Cross flow heads and Stags

Sir,

Having been a frequent “Boddy-Knocker”, I find myself agreeing with him on nearly every page of October’s issue, so I thought I’d celebrate the phenomenon with a letter.

I was recently Asst. Clerk of the Course at a race meeting at Castle Combe, and was lucky enough to be loaned a Triumph Stag as a course car. I indulged myself with one fairly rapid lap at the end of the day on a damp track, and found the steering just as you describe in your road test. One has the impression that one has permanently “lost” the thing and one is perpetually trying to correct skids that haven’t really happened!
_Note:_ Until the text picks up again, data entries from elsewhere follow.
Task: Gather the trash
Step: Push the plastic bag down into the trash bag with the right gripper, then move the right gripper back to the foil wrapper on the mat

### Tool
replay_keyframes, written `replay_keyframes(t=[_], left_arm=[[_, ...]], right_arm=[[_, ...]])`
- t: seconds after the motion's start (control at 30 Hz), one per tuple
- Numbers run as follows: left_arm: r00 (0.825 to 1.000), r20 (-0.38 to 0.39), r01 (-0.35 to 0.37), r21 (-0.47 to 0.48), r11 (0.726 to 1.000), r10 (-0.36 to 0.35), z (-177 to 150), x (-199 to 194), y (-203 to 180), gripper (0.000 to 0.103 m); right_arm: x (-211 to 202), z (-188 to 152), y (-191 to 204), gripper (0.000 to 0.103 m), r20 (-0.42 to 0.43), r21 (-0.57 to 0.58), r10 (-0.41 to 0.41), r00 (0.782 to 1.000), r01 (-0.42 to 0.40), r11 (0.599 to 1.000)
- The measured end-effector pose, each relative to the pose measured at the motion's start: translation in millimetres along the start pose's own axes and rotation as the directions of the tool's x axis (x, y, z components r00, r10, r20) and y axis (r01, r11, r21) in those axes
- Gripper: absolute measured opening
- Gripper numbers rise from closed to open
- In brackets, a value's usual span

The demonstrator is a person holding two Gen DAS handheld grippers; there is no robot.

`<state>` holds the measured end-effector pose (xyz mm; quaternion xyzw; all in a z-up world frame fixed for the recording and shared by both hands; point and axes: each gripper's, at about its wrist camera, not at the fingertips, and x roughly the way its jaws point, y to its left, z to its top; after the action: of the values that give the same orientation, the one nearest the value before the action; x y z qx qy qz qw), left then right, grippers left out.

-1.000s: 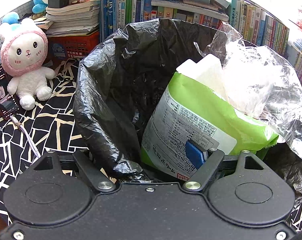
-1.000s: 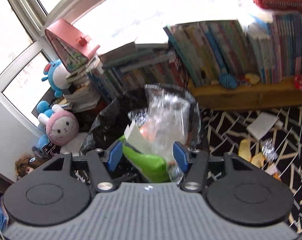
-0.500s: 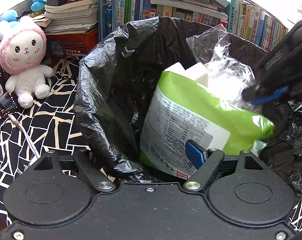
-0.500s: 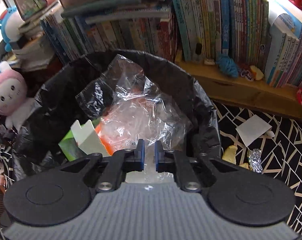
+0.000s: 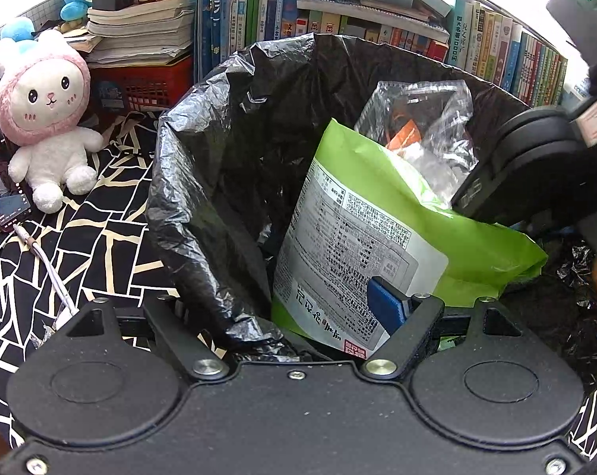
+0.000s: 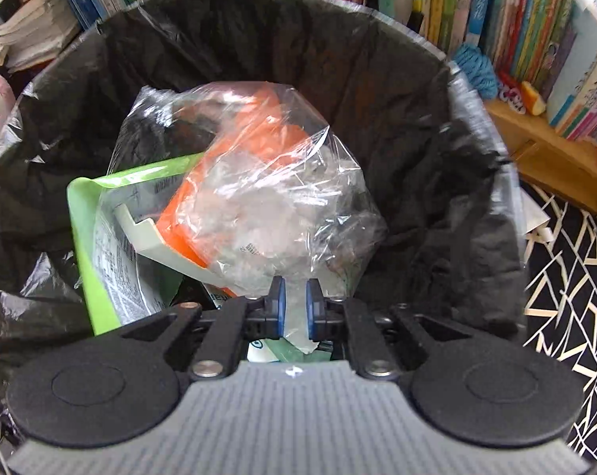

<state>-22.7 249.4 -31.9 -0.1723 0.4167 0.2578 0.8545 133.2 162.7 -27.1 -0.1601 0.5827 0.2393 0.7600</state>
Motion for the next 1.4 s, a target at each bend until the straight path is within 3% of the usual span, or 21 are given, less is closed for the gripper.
replay_keyframes(t=[0.2,0.4,0.53,0.67,0.83,0.93,1.03,1.23,1.4], left_arm=[[1.000,0.000,0.000,0.000,1.000,0.000,0,0,0,0.080],[1.000,-0.001,-0.002,-0.001,1.000,0.002,0,0,0,0.080],[1.000,-0.001,-0.002,-0.001,1.000,0.002,0,0,0,0.080],[1.000,-0.001,-0.002,-0.001,1.000,0.002,0,0,-1,0.079],[1.000,-0.002,-0.002,-0.001,1.000,0.002,0,0,-1,0.079],[1.000,0.000,-0.003,-0.002,1.000,0.003,0,0,0,0.079],[1.000,0.002,-0.009,0.001,1.000,0.009,1,-1,0,0.079],[1.000,0.004,-0.018,0.004,1.000,0.018,1,0,-1,0.079],[1.000,0.008,-0.019,0.001,1.000,0.019,1,-1,-1,0.079]], right_arm=[[-39,-12,-13,0.039,0.099,0.013,0.047,0.994,-0.048,0.999],[-82,-32,-25,0.054,0.231,0.006,0.108,0.967,-0.113,0.994],[-110,-52,-43,0.062,0.327,0.017,0.166,0.930,-0.181,0.983],[-130,-71,-63,0.073,0.438,0.036,0.197,0.877,-0.236,0.971],[-144,-100,-89,0.084,0.559,0.081,0.129,0.819,-0.209,0.975],[-145,-117,-111,0.087,0.599,0.140,0.083,0.796,-0.206,0.969],[-139,-133,-134,0.089,0.612,0.200,0.029,0.790,-0.190,0.961],[-115,-168,-165,0.099,0.591,0.275,-0.063,0.804,-0.127,0.953],[-72,-206,-175,0.099,0.528,0.339,-0.153,0.836,-0.042,0.940]])
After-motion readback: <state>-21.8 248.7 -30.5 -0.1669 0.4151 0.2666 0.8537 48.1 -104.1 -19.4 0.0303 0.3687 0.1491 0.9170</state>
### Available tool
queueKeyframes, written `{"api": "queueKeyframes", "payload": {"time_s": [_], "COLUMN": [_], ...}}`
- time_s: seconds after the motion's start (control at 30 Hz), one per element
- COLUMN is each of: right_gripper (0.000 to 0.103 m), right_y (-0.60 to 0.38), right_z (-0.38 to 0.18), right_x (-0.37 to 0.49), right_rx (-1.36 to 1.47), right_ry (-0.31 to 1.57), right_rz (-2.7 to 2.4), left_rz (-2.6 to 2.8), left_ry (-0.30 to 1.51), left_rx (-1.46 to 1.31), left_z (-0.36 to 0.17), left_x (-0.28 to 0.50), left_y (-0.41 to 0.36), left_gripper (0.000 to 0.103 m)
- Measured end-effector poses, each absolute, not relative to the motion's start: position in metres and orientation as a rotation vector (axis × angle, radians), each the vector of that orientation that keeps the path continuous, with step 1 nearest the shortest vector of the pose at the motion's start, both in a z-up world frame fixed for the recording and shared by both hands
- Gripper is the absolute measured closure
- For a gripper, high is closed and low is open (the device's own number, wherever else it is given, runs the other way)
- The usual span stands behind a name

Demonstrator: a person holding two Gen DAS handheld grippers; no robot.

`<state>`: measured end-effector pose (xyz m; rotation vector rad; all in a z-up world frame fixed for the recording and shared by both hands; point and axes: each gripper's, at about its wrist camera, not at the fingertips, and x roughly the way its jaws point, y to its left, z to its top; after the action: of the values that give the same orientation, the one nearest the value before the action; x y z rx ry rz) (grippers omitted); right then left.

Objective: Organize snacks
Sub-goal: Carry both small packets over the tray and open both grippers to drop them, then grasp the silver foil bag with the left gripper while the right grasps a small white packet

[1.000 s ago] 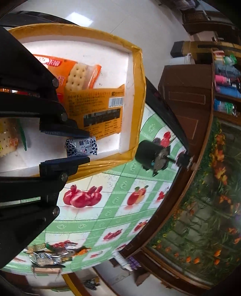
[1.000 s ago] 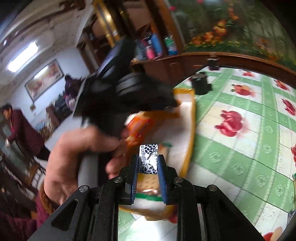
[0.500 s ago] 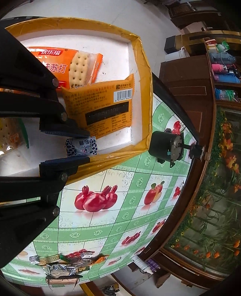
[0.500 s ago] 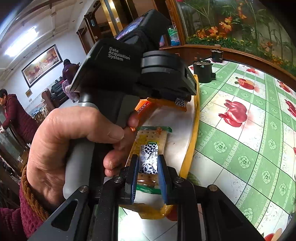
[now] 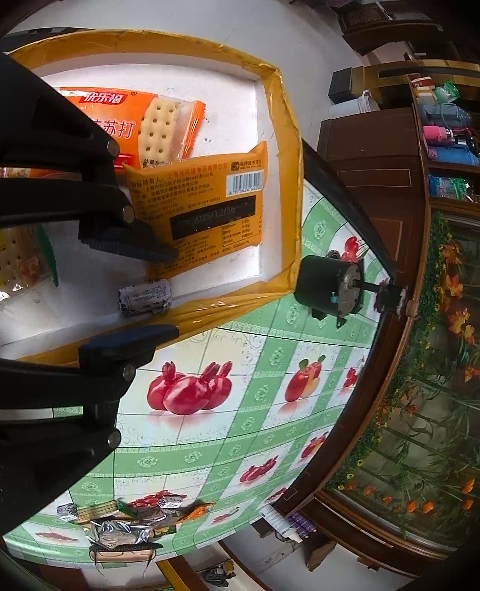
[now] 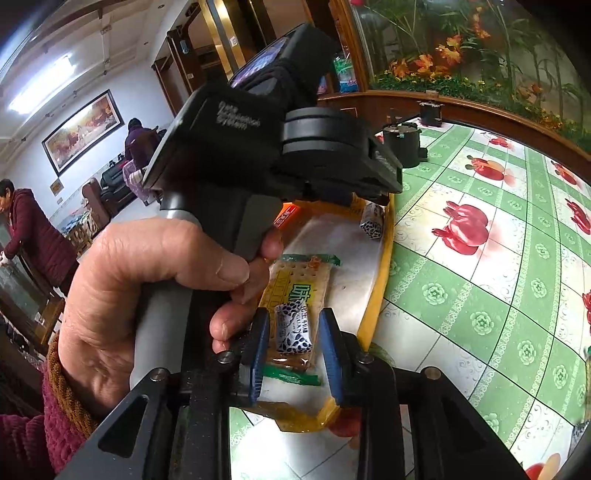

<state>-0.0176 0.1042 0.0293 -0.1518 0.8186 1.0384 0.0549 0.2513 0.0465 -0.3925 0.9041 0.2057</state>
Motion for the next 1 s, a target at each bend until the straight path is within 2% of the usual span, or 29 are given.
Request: {"api": "queueKeyframes", "payload": {"time_s": [0.07, 0.1, 0.13, 0.5, 0.7, 0.73, 0.83, 1.0], "right_gripper": [0.072, 0.072, 0.071, 0.071, 0.071, 0.071, 0.058, 0.058], "right_y": [0.1, 0.098, 0.096, 0.043, -0.017, -0.03, -0.087, -0.159], "right_z": [0.032, 0.034, 0.035, 0.057, 0.074, 0.077, 0.08, 0.057], "right_x": [-0.016, -0.015, -0.013, 0.023, 0.053, 0.059, 0.082, 0.112], "right_rx": [-0.132, -0.122, -0.112, 0.104, 0.197, 0.213, 0.271, 0.388], "right_ry": [0.811, 0.808, 0.805, 0.788, 0.734, 0.723, 0.709, 0.813], "right_rz": [1.039, 1.04, 1.038, 0.957, 0.777, 0.734, 0.517, 0.305], "left_rz": [0.215, 0.209, 0.198, 0.124, -0.054, -0.101, -0.211, -0.372], "left_ry": [0.887, 0.875, 0.862, 0.755, 0.668, 0.666, 0.705, 0.812], "left_rx": [-0.396, -0.408, -0.422, -0.448, -0.347, -0.339, -0.322, -0.27], "left_z": [0.05, 0.052, 0.054, 0.071, 0.092, 0.093, 0.09, 0.076], "left_x": [0.054, 0.053, 0.052, 0.045, 0.039, 0.039, 0.041, 0.046], "left_y": [0.252, 0.253, 0.254, 0.246, 0.199, 0.189, 0.161, 0.111], "left_gripper": [0.062, 0.053, 0.05, 0.05, 0.047, 0.045, 0.042, 0.042]}}
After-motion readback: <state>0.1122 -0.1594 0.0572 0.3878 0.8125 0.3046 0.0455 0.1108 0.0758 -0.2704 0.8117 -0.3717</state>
Most nerve-racking. On the other hand, I didn’t share your horror of the gearbox, and found the car pleasing in all other respects and its elegance is beyond dispute.

You ask in your correspondence section, who else apart from Lancia used a cross-flow head, discounting twin-overhead-cam, and T-heads. Sir! you were watching two at Thruxton as described on page 1075. The MG J4s of Geoff Coles and son (circa 1933) had single o.h.c. engines with beautiful four port per side cross-flow heads. MGs were in fact using this head in 1932 and on the J2 and the later C-type Montlhéry Midgets, and the basic design was retained on all the o.h.c. models until 1936, when a sort of pre-war Lord Stokes put a ban on official MG racing. MGs were never quite the same again, which is why I find myself agreeing with your Editorial about the Leyland decision to quit competitions.

Having discussed the o.h.c. MG engine, it is worth mentioning that in 750-c.c. Q-type form, it had the highest b.h.p. per litre output in the world pre-war, indeed a Q-type holds the Brooklands 750-c.c. outer circuit lap record at 122 m.p.h. Furthermore, it was an 1.t00-c.c. K3 version of this same engine design with which the late Major Goldie Gardner achieved a staggering 206 m.p.h. in 1939. This 1,100-c.c. engine gave 202 b.h.p. at 7,500 r.p.m.!!

That sir, is what you call a cross-flow head.

S. DEAR, Chairman MMM Register – Congresbury.